Her story seems suspect. But if you express something short of belief, many see you as suspect.
“Not only do women like Dr. Ford, who bravely comes forward, need to be heard, but they need to be believed,” Senator Mazie Hirono declared. “They need to be believed.”
“You have the right to be believed,” Hillary Clinton remarked.
Tituba, reached by The American Spectator through necromancy, heartily agreed.
Others, accused not of any untoward behavior toward women but of insufficient vengeance toward the men accused of such behavior, suffer professionally.

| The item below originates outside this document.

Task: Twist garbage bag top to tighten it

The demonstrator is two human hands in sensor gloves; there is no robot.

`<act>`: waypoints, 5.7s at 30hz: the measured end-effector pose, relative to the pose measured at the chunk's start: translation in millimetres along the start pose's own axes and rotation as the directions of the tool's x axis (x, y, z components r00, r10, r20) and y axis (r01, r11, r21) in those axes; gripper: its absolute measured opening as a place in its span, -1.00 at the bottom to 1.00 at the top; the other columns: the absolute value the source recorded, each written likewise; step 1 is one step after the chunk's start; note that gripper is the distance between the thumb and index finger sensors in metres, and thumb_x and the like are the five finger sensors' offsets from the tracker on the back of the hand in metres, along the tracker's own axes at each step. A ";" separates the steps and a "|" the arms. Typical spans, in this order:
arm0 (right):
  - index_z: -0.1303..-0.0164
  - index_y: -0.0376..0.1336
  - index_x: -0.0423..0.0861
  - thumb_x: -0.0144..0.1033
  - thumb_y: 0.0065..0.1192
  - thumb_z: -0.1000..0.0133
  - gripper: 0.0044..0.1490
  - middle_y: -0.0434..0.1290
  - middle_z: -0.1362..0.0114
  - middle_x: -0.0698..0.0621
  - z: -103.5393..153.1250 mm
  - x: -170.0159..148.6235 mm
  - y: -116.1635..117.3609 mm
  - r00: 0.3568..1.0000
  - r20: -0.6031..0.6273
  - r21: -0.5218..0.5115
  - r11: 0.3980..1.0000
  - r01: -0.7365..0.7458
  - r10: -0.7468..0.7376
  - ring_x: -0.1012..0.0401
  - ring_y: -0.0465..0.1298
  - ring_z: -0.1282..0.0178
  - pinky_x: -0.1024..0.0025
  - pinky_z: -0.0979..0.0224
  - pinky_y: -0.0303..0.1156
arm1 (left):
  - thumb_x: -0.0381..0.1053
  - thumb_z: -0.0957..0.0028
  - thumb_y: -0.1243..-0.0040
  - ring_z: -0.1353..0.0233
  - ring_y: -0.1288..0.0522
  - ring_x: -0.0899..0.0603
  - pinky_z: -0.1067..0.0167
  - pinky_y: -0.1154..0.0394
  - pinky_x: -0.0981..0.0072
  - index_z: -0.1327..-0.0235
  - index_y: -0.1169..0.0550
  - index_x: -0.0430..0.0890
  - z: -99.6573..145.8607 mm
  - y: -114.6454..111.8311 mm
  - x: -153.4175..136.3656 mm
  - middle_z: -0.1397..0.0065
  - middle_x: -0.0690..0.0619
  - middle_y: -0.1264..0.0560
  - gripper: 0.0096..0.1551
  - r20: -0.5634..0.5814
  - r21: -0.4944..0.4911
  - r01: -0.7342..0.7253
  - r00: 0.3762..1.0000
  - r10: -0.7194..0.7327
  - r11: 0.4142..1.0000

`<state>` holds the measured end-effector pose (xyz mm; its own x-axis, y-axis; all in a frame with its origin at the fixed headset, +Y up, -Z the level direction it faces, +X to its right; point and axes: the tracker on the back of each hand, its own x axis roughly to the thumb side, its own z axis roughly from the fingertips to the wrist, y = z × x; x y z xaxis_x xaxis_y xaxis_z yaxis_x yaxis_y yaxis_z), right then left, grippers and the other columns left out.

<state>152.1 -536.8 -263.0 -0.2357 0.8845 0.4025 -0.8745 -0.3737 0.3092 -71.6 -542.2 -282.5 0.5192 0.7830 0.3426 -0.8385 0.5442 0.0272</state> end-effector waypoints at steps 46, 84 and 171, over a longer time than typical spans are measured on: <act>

Last week, The Tonight Show disinvited Norm Macdonald from inside NBC’s studios shortly before a scheduled appearance. While the comedian faces no accusations of misbehavior involving women, he called himself “happy” the “#MeToo movement has slowed down a little bit.” The reaction to his opinion validated his opinion; NBC’s eagerness to remove from its airwaves a comic it removed from its airwaves for ridiculing O.J. Simpson too aggressively more than two decades ago simultaneously rebutted the notion underlying that opinion, i.e., #MeToo took its foot off the gas.
Last week, editor Ian Buruma published an essay by Iranian-Canadian talk show host Jian Gomeshi, accused in public but acquitted in court of sexual assault charges, in the New York Review of Books. This week, Ian Buruma no longer edits the New York Review of Books.

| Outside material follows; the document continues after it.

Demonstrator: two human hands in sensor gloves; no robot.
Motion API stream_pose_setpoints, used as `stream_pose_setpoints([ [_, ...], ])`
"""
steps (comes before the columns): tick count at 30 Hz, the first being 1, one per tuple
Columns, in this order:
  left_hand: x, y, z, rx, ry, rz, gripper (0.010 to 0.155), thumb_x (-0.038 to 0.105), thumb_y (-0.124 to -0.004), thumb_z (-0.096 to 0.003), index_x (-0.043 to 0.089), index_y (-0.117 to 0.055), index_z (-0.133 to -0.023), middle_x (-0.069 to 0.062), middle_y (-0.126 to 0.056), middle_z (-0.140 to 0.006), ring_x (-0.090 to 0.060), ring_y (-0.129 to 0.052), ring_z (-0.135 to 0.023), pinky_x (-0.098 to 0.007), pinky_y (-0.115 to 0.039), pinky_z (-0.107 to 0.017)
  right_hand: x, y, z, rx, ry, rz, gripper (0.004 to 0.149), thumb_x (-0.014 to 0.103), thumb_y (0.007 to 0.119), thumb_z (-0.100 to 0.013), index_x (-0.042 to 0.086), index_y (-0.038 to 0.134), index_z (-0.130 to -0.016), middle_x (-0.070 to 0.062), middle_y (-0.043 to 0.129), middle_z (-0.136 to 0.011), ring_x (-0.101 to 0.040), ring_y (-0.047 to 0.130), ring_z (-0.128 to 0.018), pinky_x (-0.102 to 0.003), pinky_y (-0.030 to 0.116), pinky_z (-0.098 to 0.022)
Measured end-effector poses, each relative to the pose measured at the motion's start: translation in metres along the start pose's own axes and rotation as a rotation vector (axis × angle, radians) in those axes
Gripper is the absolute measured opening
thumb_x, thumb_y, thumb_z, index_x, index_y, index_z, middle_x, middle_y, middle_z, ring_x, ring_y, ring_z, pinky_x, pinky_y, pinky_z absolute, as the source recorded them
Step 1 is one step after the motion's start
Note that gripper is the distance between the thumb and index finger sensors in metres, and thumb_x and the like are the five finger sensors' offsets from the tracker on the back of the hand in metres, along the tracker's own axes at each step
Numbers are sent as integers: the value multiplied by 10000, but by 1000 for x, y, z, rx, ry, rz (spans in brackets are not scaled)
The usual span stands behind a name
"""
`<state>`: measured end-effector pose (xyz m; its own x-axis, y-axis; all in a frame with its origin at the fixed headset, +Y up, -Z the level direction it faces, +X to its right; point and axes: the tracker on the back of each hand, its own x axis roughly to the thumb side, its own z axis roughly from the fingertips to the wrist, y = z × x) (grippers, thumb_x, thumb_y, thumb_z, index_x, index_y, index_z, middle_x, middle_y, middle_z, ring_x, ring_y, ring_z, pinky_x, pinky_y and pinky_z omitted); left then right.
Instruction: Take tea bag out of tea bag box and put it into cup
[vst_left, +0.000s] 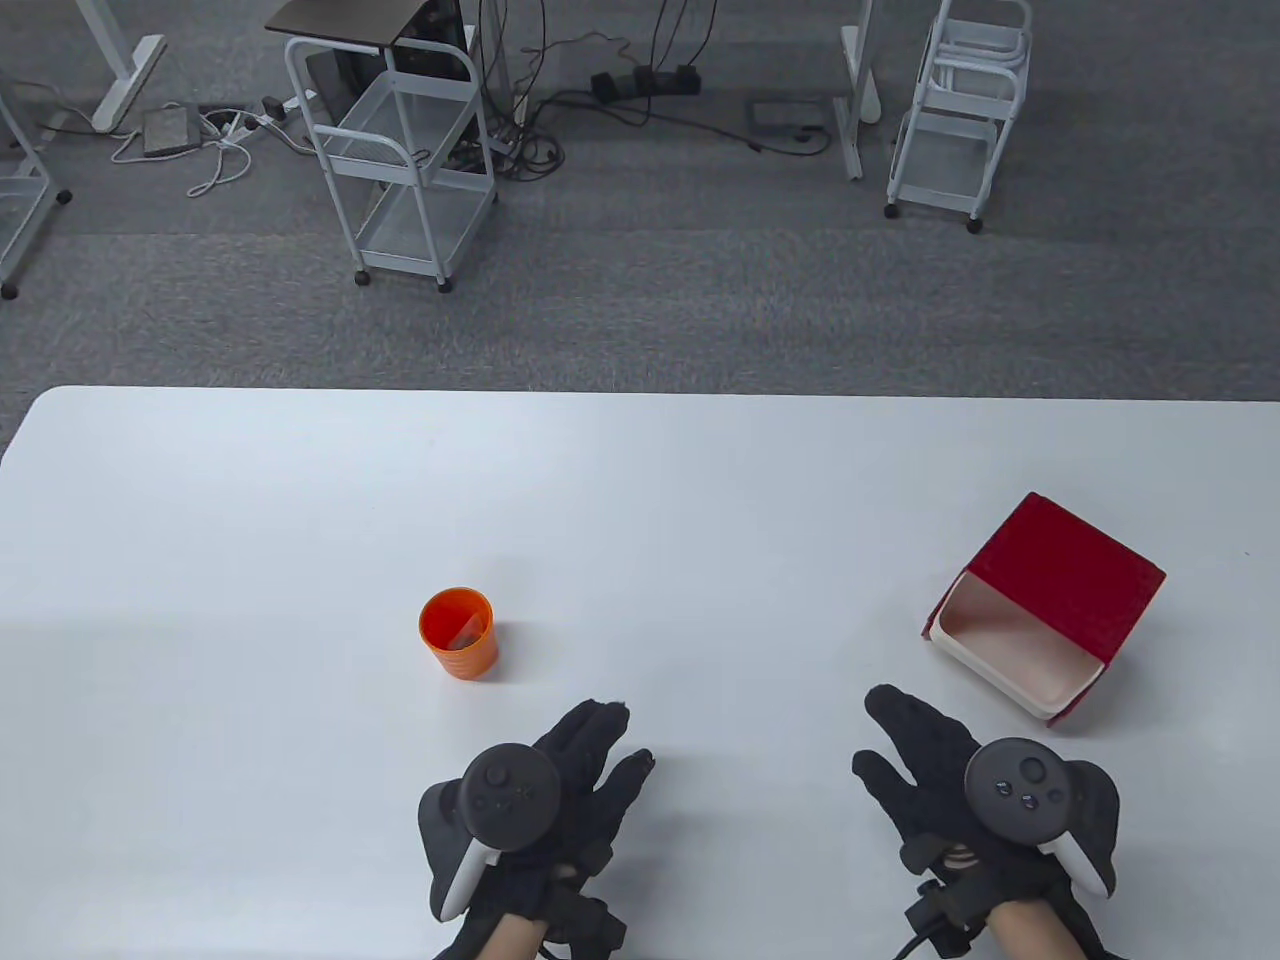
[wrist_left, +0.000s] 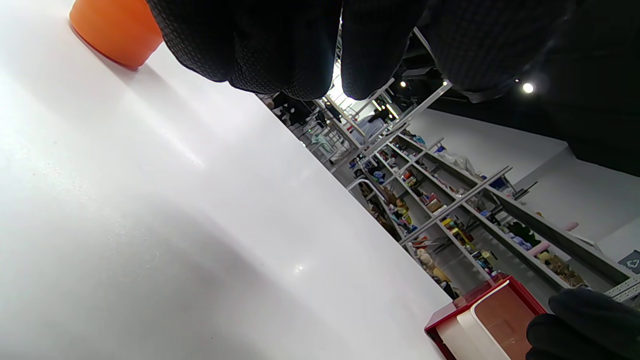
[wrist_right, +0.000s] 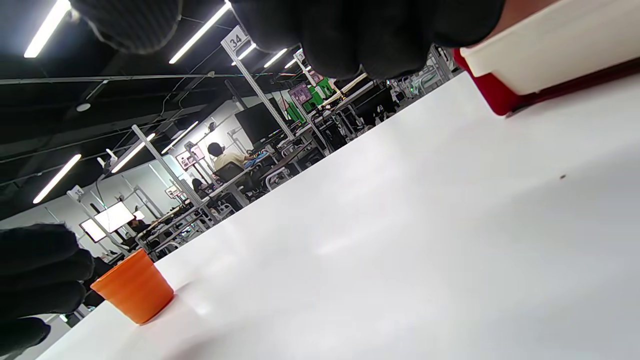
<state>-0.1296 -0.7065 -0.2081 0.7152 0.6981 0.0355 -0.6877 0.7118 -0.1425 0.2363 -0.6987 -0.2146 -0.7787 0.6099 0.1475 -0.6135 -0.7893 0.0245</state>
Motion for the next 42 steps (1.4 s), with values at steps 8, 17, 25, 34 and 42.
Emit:
stream_pose_setpoints([
  [8,-1,0,0,-10,9,0,656,611,-676,-490,315,-685,-1075,-62,-671,-1195,-330,-708,-1053,-455,-662,-760,-9,5,2,25,18,-38,678,548,712,-456,166,591,-1003,-191,669,-1037,-485,709,-876,-579,624,-662],
  [17,-1,-1,-1,-18,5,-10,656,612,-677,-488,315,-689,-1072,-62,-671,-1194,-331,-709,-1053,-457,-662,-759,-10,5,4,24,21,-41,680,548,713,-455,165,590,-1003,-192,670,-1036,-487,707,-876,-579,624,-662],
  [25,-1,-2,-1,-17,3,-17,654,609,-680,-488,310,-694,-1070,-67,-675,-1192,-335,-710,-1050,-460,-662,-757,-11,4,4,21,18,-42,684,549,714,-453,163,589,-1003,-192,669,-1036,-487,708,-874,-580,623,-661],
  [34,-1,-2,-1,-20,9,-24,656,608,-681,-488,308,-694,-1071,-67,-676,-1190,-338,-710,-1048,-462,-662,-755,-12,4,5,28,20,-40,684,548,715,-453,159,590,-1002,-194,670,-1034,-489,708,-874,-581,621,-661],
  [42,-2,-3,-1,-29,16,-32,654,609,-681,-487,312,-693,-1070,-62,-672,-1194,-335,-711,-1049,-461,-661,-757,-12,4,5,31,21,-37,685,548,715,-453,158,589,-1002,-194,670,-1034,-488,707,-873,-581,621,-662],
])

“It is rather ironic: as editor of the New York Review of Books I published a theme issue about #MeToo offenders who had not been convicted in a court of law but by social media,” Buruma told a Dutch publication. “And now I myself am publicly pilloried.”
He explains that university presses that advertise in the magazine threatened a boycott, which forced his resignation. When publishers, and ones who operate on campus at that, wield the pitchforks and torches it is later than you think.
The embarrassing nature of sexual harassment and assault, and the often he said-she said quality that goes with that, makes the reluctance to come forward understandable. This warrants tolerance for the alleged victims — not stripping the accused of their rights. Due process, the presumption of innocence, the right to confront your accuser, statutes of limitations, witnesses speaking under the penalty of perjury, and other established rules of fairness appear as enemies to the #MeToo movement. Freedom of speech, essential to both comedians and writers, comes under fire in the cases of Macdonald, Buruma, and others. This seems un-American. It helps explain why Macdonald and other sensible, humane people wish for this #MeToo to go the way of that Me Too. Cannot we abolish the casting couch and frighten entitled men into civilized behavior without also renouncing our rights?
Many revolutions that correct some harm create unforeseen harms. #MeToo, which deserves credit for reorienting the behavior of powerful men who validated Lord Action’s axiom, long ago morphed into its Reign of Terror stage. Can a writer hope for Thermidor without fear of losing his job?